=== Exercise instructions ===
From the first line of the data through the line containing "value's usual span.", transcribe each line exactly. Pictures do not belong in the copy.

=== Supplied information ===
━━━━━━━━━━━━━━━━━━━━
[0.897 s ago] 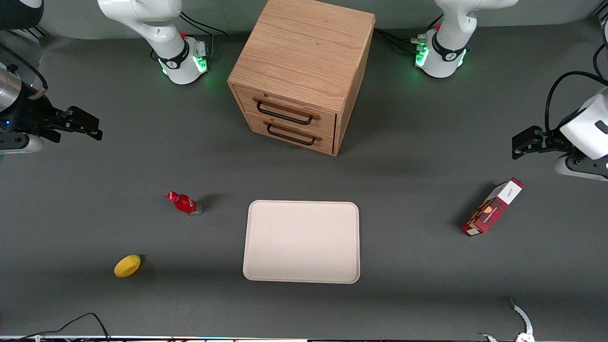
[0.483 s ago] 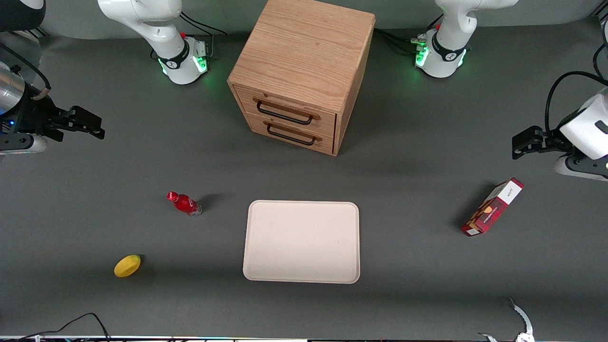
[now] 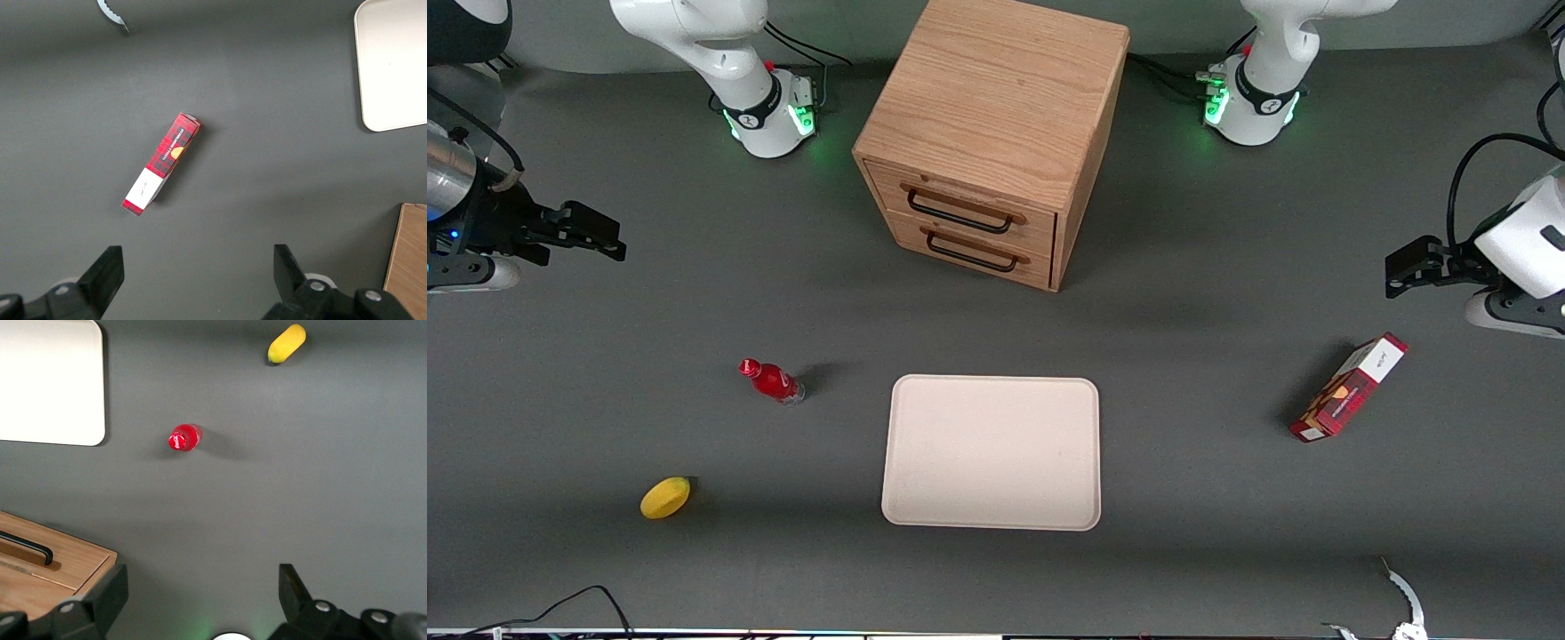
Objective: Place coke bottle on tray
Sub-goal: 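Start moving the right gripper out from its rest pose toward the red bottle, then reach the open right gripper over the red Coca-Cola bottle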
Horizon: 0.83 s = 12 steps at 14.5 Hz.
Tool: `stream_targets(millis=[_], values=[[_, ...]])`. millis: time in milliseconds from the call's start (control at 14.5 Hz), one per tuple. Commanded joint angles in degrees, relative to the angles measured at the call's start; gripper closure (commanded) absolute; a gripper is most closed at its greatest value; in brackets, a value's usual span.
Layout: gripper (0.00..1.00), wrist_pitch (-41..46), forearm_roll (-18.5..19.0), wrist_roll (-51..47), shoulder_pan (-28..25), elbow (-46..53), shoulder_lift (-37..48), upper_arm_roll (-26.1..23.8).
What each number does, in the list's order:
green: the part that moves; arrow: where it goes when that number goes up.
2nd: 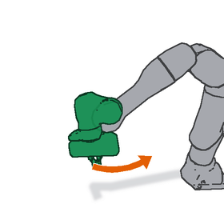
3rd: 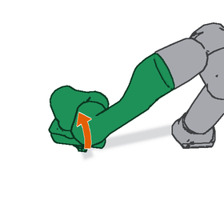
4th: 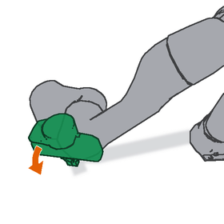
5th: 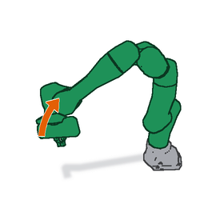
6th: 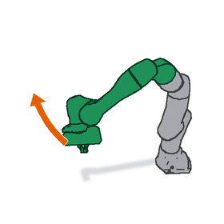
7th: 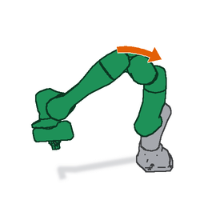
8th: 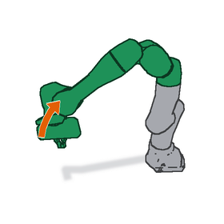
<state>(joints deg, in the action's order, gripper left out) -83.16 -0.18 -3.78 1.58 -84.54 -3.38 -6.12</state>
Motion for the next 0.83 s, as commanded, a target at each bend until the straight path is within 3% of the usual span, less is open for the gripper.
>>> stream_targets(millis=[0, 276, 759], values=[[0.0, 0.5, -1.1, 0.5, 0.4, 2.3, -1.8, -0.4], [0.0, -2.1, -1.1, 0.9, 0.7, 1.0, -3.6, -0.4], [0.0, -14.6, -1.9, 0.4, 0.3, -14.1, 0.8, -0.7]])
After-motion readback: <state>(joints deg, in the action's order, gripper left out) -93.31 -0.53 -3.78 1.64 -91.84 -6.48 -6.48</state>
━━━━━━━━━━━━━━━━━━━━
=== Written solution ===
[0.897 s ago] 
[0.483 s ago] 
[now] 
Objective: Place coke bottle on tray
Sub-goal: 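Start moving the right gripper out from its rest pose toward the red bottle, then reach the open right gripper over the red Coca-Cola bottle
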Horizon: 0.83 s = 12 steps at 14.5 Hz.
Tool: `stream_targets(millis=[_], values=[[_, ...]])`. millis: time in milliseconds from the call's start (control at 14.5 Hz), one per tuple. Commanded joint angles in degrees, relative to the angles measured at the call's start; gripper closure (commanded) absolute; a gripper is most closed at its greatest value; in brackets, a value's usual span.

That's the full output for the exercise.